Work item. Copy each record below exactly, please, and leave its pictures out.

(Stored entries)
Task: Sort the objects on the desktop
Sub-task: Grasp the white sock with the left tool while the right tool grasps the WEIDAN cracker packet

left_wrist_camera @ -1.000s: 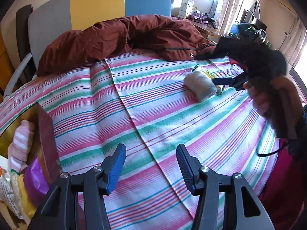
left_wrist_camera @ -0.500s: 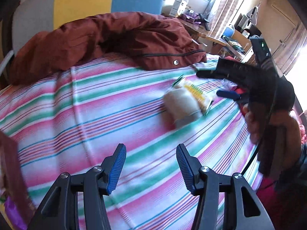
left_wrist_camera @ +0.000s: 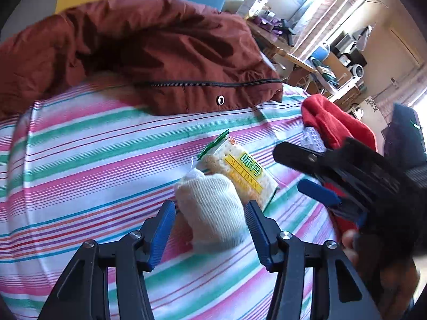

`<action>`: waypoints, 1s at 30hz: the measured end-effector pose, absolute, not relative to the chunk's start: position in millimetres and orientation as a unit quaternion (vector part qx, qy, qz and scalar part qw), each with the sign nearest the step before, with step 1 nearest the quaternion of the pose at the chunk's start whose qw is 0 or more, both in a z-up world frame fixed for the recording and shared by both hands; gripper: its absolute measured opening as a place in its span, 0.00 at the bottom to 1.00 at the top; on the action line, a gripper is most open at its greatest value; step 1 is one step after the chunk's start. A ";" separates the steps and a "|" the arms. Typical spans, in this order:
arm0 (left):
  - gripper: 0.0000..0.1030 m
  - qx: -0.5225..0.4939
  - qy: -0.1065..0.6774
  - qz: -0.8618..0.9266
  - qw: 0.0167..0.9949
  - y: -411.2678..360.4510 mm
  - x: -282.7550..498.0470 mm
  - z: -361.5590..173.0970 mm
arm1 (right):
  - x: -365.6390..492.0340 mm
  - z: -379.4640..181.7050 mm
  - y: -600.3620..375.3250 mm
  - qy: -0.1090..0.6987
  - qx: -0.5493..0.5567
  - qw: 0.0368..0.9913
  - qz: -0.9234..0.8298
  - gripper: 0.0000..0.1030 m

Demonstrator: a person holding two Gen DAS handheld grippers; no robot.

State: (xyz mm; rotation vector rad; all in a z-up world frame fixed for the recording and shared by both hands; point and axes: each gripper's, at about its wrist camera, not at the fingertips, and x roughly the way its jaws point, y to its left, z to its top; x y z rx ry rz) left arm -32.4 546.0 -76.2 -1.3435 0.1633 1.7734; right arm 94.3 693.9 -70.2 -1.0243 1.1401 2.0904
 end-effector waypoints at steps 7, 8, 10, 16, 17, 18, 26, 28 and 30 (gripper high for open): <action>0.63 -0.534 0.100 0.720 0.432 570.1 -30.8 -88.1 | 93.6 -69.8 694.6 0.424 -0.382 0.271 0.775 0.85; 0.63 -0.536 0.108 0.720 0.428 570.8 -31.7 -91.6 | 94.3 -70.8 694.9 0.427 -0.382 0.271 0.774 0.85; 0.60 -0.550 0.122 0.708 0.425 571.8 -34.6 -106.1 | 92.7 -73.4 693.4 0.424 -0.387 0.271 0.773 0.85; 0.54 -0.517 0.134 0.711 0.458 547.2 -28.8 -102.8 | 87.1 -83.5 692.1 0.395 -0.414 0.290 0.767 0.85; 0.54 -0.517 0.133 0.713 0.455 539.3 -30.4 -102.2 | 85.4 -85.6 690.9 0.390 -0.421 0.291 0.766 0.85; 0.54 -0.516 0.133 0.715 0.453 531.3 -31.5 -101.4 | 82.2 -87.7 689.0 0.380 -0.428 0.291 0.767 0.85; 0.54 -0.504 0.135 0.731 0.439 458.7 -28.0 -99.5 | 45.1 -87.2 656.7 0.160 -0.472 0.309 0.810 0.87; 0.54 -0.497 0.132 0.735 0.442 447.5 -27.7 -100.5 | 37.1 -90.7 648.0 0.131 -0.479 0.293 0.817 0.90; 0.54 -0.497 0.125 0.734 0.445 441.4 -28.8 -101.1 | 30.4 -97.4 641.7 0.110 -0.492 0.278 0.818 0.91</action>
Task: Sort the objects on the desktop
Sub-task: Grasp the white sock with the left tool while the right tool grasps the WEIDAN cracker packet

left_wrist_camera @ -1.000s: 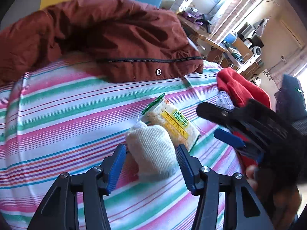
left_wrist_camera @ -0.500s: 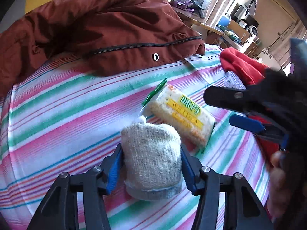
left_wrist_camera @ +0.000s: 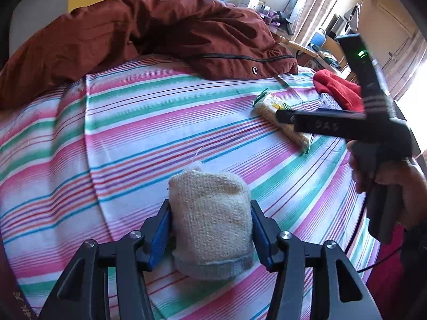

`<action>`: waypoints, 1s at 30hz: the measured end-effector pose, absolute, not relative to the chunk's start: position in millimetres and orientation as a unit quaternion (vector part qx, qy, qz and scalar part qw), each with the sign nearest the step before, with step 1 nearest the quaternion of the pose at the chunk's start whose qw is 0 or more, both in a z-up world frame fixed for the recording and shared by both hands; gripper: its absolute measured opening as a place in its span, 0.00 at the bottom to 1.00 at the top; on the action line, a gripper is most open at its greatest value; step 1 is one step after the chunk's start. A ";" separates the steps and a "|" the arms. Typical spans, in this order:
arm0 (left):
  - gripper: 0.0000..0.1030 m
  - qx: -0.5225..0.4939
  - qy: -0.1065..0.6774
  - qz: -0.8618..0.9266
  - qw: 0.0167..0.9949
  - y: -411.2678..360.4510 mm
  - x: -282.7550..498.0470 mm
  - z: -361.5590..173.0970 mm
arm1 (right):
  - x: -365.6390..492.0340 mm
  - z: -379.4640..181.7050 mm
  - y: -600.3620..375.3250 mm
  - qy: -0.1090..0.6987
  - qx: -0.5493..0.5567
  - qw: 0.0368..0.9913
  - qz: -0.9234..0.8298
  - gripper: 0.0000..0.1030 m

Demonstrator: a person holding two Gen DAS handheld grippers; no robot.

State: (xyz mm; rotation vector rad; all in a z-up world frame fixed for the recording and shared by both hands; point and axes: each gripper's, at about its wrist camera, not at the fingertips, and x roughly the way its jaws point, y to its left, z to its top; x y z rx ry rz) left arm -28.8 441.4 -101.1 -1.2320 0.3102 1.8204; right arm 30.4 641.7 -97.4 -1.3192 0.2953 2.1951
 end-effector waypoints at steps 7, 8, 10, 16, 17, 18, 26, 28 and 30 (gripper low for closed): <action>0.55 -0.493 0.127 0.736 0.447 438.9 -28.8 -101.7 | 23.2 -111.0 640.6 0.076 -0.507 0.279 0.812 0.91; 0.55 -0.492 0.127 0.736 0.447 438.7 -28.6 -102.1 | 22.3 -111.6 643.1 0.076 -0.505 0.280 0.813 0.91; 0.56 -0.490 0.129 0.737 0.447 439.8 -28.1 -103.2 | 21.6 -114.1 645.3 0.076 -0.508 0.277 0.812 0.91; 0.56 -0.486 0.136 0.738 0.449 438.7 -26.8 -104.1 | 11.1 -113.3 644.5 0.098 -0.519 0.235 0.816 0.62; 0.55 -0.484 0.138 0.739 0.448 438.6 -26.0 -103.9 | 9.0 -111.8 641.7 0.095 -0.521 0.228 0.817 0.54; 0.54 -0.485 0.137 0.740 0.446 437.8 -25.7 -103.3 | 6.2 -110.8 637.4 0.088 -0.527 0.224 0.815 0.49; 0.52 -0.492 0.125 0.751 0.423 414.5 -24.2 -98.5 | 0.4 -108.4 628.1 0.130 -0.538 0.177 0.814 0.49; 0.52 -0.489 0.129 0.757 0.415 404.7 -20.7 -97.6 | -2.7 -108.4 620.8 0.128 -0.540 0.160 0.817 0.49; 0.52 -0.487 0.129 0.761 0.409 394.8 -17.7 -96.5 | -6.8 -108.7 610.2 0.117 -0.545 0.144 0.818 0.49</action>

The completed task.
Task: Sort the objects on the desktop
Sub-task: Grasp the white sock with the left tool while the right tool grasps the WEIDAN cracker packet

left_wrist_camera @ -1.000s: 
left_wrist_camera @ -0.500s: 
left_wrist_camera @ +0.000s: 

`<action>`: waypoints, 1s at 30hz: the measured end-effector pose, absolute, not relative to the chunk's start: position in millimetres and orientation as a unit quaternion (vector part qx, qy, qz and scalar part qw), each with the sign nearest the step before, with step 1 nearest the quaternion of the pose at the chunk's start whose qw is 0 or more, both in a z-up world frame fixed for the recording and shared by both hands; gripper: its absolute measured opening as a place in its span, 0.00 at the bottom to 1.00 at the top; on the action line, a gripper is most open at its greatest value; step 1 is one step after the chunk's start. A ";" separates the steps and a "|" the arms. Typical spans, in this order:
arm0 (left):
  - gripper: 0.0000..0.1030 m
  - qx: -0.5225..0.4939
  - qy: -0.1065..0.6774
  - qz: -0.8618..0.9266
  - qw: 0.0167..0.9949
  - y: -411.2678..360.4510 mm
  - x: -282.7550..498.0470 mm
  - z: -361.5590..173.0970 mm
arm1 (right):
  - x: -365.6390..492.0340 mm
  - z: -379.4640..181.7050 mm
  - y: -600.3620..375.3250 mm
  - qy: -0.1090..0.6987
  - qx: -0.5493..0.5567
  - qw: 0.0368..0.9913
  - qz: -0.9234..0.8298
  - gripper: 0.0000..0.1030 m

Demonstrator: a person holding two Gen DAS handheld grippers; no robot.

State: (xyz mm; rotation vector rad; all in a z-up world frame fixed for the recording and shared by both hands; point and axes: each gripper's, at about its wrist camera, not at the fingertips, and x roughly the way its jaws point, y to its left, z to its top; x y z rx ry rz) left arm -32.4 546.0 -76.2 -1.3435 0.1633 1.7734; right arm 94.3 693.9 -70.2 -1.0243 1.1401 2.0904
 end-effector waypoints at steps 7, 8, 10, 16, 17, 18, 26, 28 and 30 (gripper high for open): <action>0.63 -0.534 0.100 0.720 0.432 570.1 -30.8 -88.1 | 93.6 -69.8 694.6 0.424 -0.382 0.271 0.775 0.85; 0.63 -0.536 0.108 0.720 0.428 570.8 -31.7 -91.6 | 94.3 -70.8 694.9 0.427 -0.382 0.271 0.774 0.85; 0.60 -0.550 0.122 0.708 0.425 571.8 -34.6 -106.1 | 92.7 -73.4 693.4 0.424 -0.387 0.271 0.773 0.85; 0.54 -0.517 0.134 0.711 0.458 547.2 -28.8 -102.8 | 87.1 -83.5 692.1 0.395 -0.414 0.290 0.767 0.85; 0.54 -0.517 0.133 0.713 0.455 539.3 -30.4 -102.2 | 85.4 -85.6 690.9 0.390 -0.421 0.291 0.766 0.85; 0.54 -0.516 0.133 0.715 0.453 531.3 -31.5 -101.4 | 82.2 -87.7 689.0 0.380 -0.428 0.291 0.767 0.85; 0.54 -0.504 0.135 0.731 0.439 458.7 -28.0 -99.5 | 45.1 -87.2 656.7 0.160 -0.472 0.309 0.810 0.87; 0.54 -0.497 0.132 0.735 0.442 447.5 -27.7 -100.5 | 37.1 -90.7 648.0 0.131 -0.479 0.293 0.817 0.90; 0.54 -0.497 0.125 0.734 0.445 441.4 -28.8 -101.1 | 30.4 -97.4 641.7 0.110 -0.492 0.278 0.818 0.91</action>
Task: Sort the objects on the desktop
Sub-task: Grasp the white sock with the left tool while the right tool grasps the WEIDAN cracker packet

left_wrist_camera @ -1.000s: 
left_wrist_camera @ -0.500s: 
left_wrist_camera @ +0.000s: 

`<action>`: waypoints, 1s at 30hz: the measured end-effector pose, absolute, not relative to the chunk's start: position in millimetres and orientation as a unit quaternion (vector part qx, qy, qz and scalar part qw), each with the sign nearest the step before, with step 1 nearest the quaternion of the pose at the chunk's start whose qw is 0 or more, both in a z-up world frame fixed for the recording and shared by both hands; gripper: its absolute measured opening as a place in its span, 0.00 at the bottom to 1.00 at the top; on the action line, a gripper is most open at its greatest value; step 1 is one step after the chunk's start. A ";" separates the steps and a "|" the arms. Typical spans, in this order:
arm0 (left):
  - gripper: 0.0000..0.1030 m
  - qx: -0.5225..0.4939
  - qy: -0.1065..0.6774
  - qz: -0.8618..0.9266
  - qw: 0.0167..0.9949
  - y: -411.2678..360.4510 mm
  - x: -282.7550..498.0470 mm
  - z: -361.5590..173.0970 mm
arm1 (right):
  - x: -365.6390..492.0340 mm
  - z: -379.4640..181.7050 mm
  - y: -600.3620..375.3250 mm
  - qy: -0.1090..0.6987
  - qx: -0.5493..0.5567
  - qw: 0.0368..0.9913
  - qz: -0.9234..0.8298
  - gripper: 0.0000..0.1030 m

Demonstrator: a person holding two Gen DAS handheld grippers; no robot.

State: (xyz mm; rotation vector rad; all in a z-up world frame fixed for the recording and shared by both hands; point and axes: each gripper's, at about its wrist camera, not at the fingertips, and x roughly the way its jaws point, y to its left, z to its top; x y z rx ry rz) left arm -28.8 441.4 -101.1 -1.2320 0.3102 1.8204; right arm 30.4 641.7 -97.4 -1.3192 0.2953 2.1951
 end-effector waypoints at steps 7, 8, 10, 16, 17, 18, 26, 28 and 30 (gripper low for closed): <action>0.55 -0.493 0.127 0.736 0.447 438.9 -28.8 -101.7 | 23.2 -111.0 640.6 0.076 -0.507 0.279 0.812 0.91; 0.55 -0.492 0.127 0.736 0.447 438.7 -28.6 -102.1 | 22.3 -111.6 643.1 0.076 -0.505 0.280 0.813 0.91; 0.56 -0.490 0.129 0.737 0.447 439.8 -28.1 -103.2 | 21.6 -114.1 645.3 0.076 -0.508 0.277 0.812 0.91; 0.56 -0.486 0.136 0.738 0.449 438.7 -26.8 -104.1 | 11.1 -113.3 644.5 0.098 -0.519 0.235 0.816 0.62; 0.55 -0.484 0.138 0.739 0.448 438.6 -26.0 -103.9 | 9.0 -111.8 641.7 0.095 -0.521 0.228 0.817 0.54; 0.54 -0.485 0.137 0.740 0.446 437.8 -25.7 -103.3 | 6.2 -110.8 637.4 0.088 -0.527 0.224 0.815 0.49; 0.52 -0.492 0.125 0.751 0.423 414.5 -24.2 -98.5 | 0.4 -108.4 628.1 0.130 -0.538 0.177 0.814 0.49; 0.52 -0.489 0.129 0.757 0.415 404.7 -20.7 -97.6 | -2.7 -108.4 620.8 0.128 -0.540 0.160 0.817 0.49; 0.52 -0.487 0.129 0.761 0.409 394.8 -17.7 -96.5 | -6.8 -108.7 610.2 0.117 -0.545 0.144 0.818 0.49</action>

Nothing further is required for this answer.